Chapter 5 Glossary
operational definition: a clear, specific, publicly observable way to measure or manipulate a variable; a "recipe" for how you are going to measure or manipulate your factors. You hope that your operational definition will be unbiased, reliable, and valid. (p. 144)
bias: systematic errors that can push the scores in a given direction. Bias may lead to "finding" the results that the researcher expected or wanted. (p. 147)
observer bias: bias created by the observer seeing what the observer expects to see, or selectively remembering/counting/looking for data that support the observer's point of view (also known as scorer bias). (p. 150)
blind (masked), blind observer: an observer who is unaware of the participant's characteristics and situation. Using blind observers reduces observer bias. (p. 152)
random error of measurement: inconsistent, unsystematic errors of measurement. Carelessness on the part of the researcher administering the measure, on the part of the participant taking the test, and on the part of the individual scoring the measure can cause random error. (p. 147)
reliable, reliability: the extent to which a measure produces stable, consistent scores. Measures are able to produce such stable scores if they are not strongly influenced by random error. A measure can be reliable, but not valid (e.g., it could be measuring the wrong thing reliably). However, if a measure is not reliable, it cannot be valid (if it is measuring a stable trait, it must produce stable scores; if your friend's height is stable but your measurements vary by an average of a foot, your average measurement must be off by at least a foot). (p. 161)
test-retest reliability: away of assessing the total amount of random error in a measure by administering the measure to participants at two different times and then correlating their results. Ideally, you would have high test-retest reliability (above .80) showing that participants got about the same score the first time they were tested as they got when they were tested the second time (the retest). Low test-retest reliability could be due to observers/raters inconsistently scoring the behavior, researchers not keeping the testing instructions and conditions consistent, or the measure being affected by random factors (e.g., questions being so unclear that participants guess at them, the connection between the heart rate monitor and the skin being inconsistent, etc.) Low test-retest reliability leads to low validity. If you have low test-retest reliability, you might compute interobserver reliabilities (to see whether the problem is due to the observer) and measures of internal consistency (to see whether the problem is due to some of your questions). (p. 163)

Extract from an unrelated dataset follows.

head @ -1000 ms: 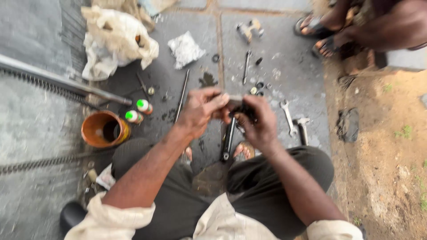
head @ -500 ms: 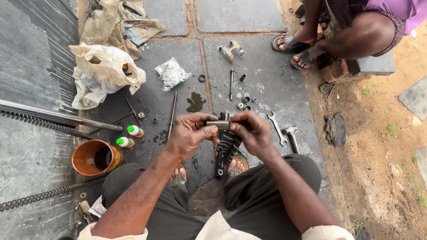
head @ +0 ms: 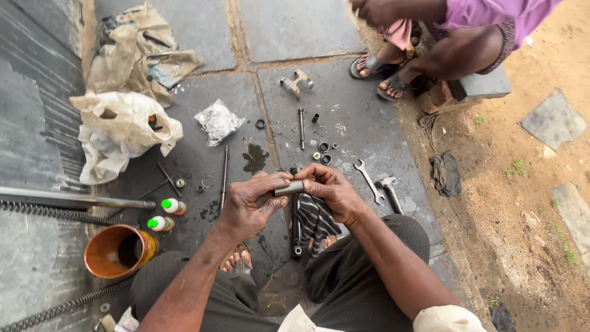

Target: Cleaning and assembling internal components of a motorcycle front fork suspension.

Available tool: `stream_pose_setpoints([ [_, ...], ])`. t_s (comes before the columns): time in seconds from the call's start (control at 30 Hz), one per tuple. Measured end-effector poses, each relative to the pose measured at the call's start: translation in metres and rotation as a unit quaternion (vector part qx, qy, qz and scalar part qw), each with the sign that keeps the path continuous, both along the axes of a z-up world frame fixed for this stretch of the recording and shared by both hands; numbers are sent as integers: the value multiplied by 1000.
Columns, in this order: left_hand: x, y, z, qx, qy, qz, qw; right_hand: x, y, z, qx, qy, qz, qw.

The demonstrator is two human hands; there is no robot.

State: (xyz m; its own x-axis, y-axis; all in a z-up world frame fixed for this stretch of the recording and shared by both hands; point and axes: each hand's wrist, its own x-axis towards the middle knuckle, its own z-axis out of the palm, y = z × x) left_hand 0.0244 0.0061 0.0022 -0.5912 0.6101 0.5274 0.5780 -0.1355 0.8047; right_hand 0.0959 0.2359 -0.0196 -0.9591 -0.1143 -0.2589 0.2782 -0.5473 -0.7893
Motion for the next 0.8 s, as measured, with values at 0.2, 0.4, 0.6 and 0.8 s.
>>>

interobserver (interjudge) agreement: p;the percentage of times the raters agree. For many measures, interobserver agreement (e.g., objective measures such as multiple-choice tests) would not be calculated because it would be assumed to be 100%. If interobserver agreement is low, you probably want to take steps to make the measure more objective. (p. 166)
interobserver reliability: like interobserver agreement, interobserver reliability is an index of the degree to which different raters rate the same behavior similarly. Low interobserver reliability probably means that random observer error is making the measure unreliable. (p. 166)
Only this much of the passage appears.